__REQUIREMENT__. Exactly the lines from the beginning of the records below through the line with "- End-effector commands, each" must be given again, without pictures.

——

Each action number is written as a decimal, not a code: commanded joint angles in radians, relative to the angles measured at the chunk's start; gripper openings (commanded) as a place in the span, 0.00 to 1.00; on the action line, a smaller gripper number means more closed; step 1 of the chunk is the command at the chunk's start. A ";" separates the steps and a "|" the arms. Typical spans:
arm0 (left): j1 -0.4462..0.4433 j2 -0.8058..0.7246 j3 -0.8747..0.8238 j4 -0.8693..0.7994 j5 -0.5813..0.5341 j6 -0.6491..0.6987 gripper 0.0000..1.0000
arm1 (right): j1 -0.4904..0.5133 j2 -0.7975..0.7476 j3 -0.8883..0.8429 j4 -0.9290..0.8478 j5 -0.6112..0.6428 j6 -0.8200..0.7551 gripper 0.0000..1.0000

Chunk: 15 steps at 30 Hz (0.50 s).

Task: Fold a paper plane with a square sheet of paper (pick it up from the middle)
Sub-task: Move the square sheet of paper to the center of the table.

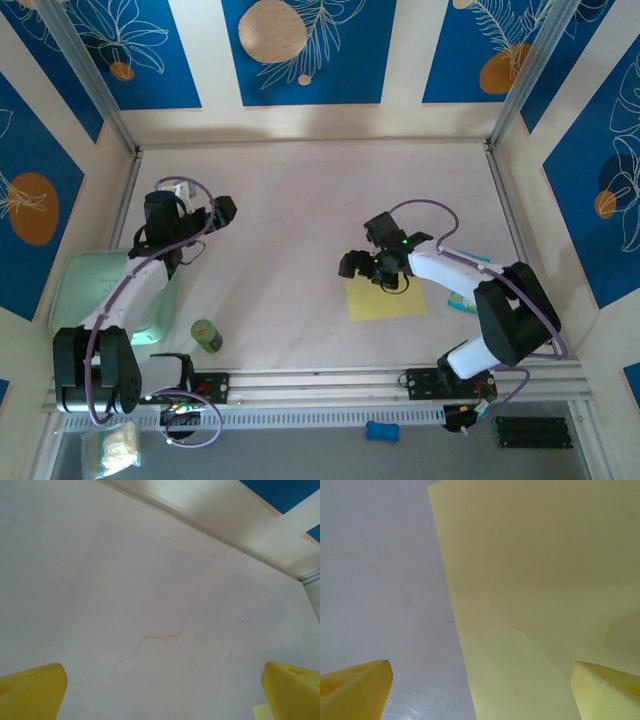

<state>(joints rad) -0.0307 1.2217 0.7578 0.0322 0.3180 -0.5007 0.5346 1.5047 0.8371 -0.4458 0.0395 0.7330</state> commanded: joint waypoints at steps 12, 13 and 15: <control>-0.012 0.023 -0.018 0.031 0.049 -0.052 0.99 | 0.067 0.248 0.115 0.142 -0.021 0.098 0.91; -0.012 0.020 -0.020 0.030 0.045 -0.056 0.99 | 0.076 0.277 0.146 0.139 -0.010 0.114 0.91; -0.015 0.012 -0.025 0.019 0.034 -0.065 0.99 | 0.093 0.354 0.233 0.136 -0.004 0.153 0.91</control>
<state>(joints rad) -0.0326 1.2469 0.7525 0.0444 0.3470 -0.5442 0.5991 1.7470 1.0080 -0.3286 0.0345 0.8234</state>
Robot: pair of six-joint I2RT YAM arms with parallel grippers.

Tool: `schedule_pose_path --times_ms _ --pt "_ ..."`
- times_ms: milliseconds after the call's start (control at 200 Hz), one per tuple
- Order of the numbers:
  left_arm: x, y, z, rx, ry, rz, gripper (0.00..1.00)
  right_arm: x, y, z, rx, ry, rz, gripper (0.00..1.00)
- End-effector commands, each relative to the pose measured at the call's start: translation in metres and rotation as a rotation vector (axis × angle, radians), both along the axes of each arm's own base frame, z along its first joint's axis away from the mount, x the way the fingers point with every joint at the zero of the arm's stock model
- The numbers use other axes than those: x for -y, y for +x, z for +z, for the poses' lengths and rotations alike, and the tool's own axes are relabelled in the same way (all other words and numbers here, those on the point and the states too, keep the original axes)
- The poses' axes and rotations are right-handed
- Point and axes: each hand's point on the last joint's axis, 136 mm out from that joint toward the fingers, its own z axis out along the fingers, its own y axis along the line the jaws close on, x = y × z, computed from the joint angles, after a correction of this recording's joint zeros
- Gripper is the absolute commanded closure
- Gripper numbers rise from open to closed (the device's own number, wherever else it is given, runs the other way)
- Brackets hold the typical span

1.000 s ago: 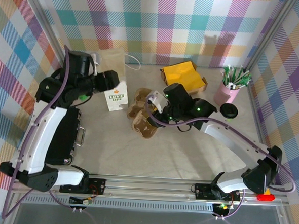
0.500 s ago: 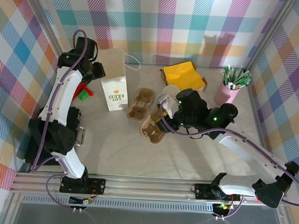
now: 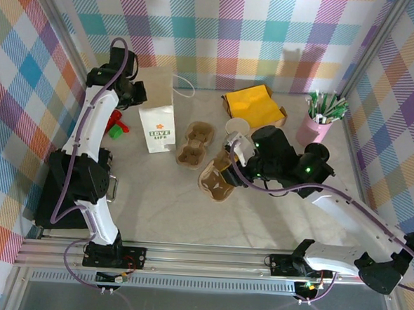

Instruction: Pack the takeout coffee

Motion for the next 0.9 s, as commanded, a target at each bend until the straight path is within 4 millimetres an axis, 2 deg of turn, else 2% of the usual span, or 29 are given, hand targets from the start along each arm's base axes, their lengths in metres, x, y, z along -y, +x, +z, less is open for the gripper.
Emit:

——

__WRITTEN REPLY__.
Each action number is written as a decimal, not a code: commanded joint angles in radians, relative to the angles measured at the chunk's start; gripper openings (commanded) as a place in the span, 0.00 to 1.00; on the action line, a smaller gripper number means more closed; step 1 of the chunk is the command at the chunk's start. A ";" separates the steps and a "|" the arms. Typical spans:
arm0 (left): j1 -0.4462..0.4433 j2 -0.8058..0.7246 j3 -0.8747..0.8238 j4 -0.8693..0.7994 j5 -0.5813..0.5341 j6 -0.6491..0.6987 gripper 0.0000..1.0000
arm1 (right): j1 -0.4904..0.5133 j2 -0.7975..0.7476 j3 -0.8883..0.8429 j4 -0.9290..0.8478 j5 -0.6112..0.6428 j6 -0.8200..0.7551 gripper 0.0000..1.0000

Chunk: 15 steps at 30 Hz (0.50 s).

Task: Fold a paper plane with a square sheet of paper (pick it up from the middle)
Sub-task: Move the square sheet of paper to the center of the table.


<state>(joints rad) -0.0307 1.2217 0.7578 0.0322 0.3180 -0.5007 0.5346 1.5047 0.8371 -0.4458 0.0395 0.7330</state> commanded: joint waypoints at steps 12, 13 and 15: <control>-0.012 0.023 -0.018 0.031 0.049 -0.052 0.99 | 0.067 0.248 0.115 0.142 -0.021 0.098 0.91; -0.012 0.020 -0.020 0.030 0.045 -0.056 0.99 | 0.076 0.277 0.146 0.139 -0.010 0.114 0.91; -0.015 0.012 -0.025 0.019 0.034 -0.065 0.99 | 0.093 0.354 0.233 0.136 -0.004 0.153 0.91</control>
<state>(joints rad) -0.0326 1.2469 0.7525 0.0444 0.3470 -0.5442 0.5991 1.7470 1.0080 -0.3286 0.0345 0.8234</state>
Robot: pair of six-joint I2RT YAM arms with parallel grippers.

Tool: `schedule_pose_path --times_ms _ --pt "_ ..."`
- times_ms: milliseconds after the call's start (control at 200 Hz), one per tuple
- Order of the numbers:
  left_arm: x, y, z, rx, ry, rz, gripper (0.00..1.00)
  right_arm: x, y, z, rx, ry, rz, gripper (0.00..1.00)
- End-effector commands, each relative to the pose measured at the call's start: translation in metres and rotation as a rotation vector (axis × angle, radians), both along the axes of each arm's own base frame, z along its first joint's axis away from the mount, x the way the fingers point with every joint at the zero of the arm's stock model

The exercise has been fully answered.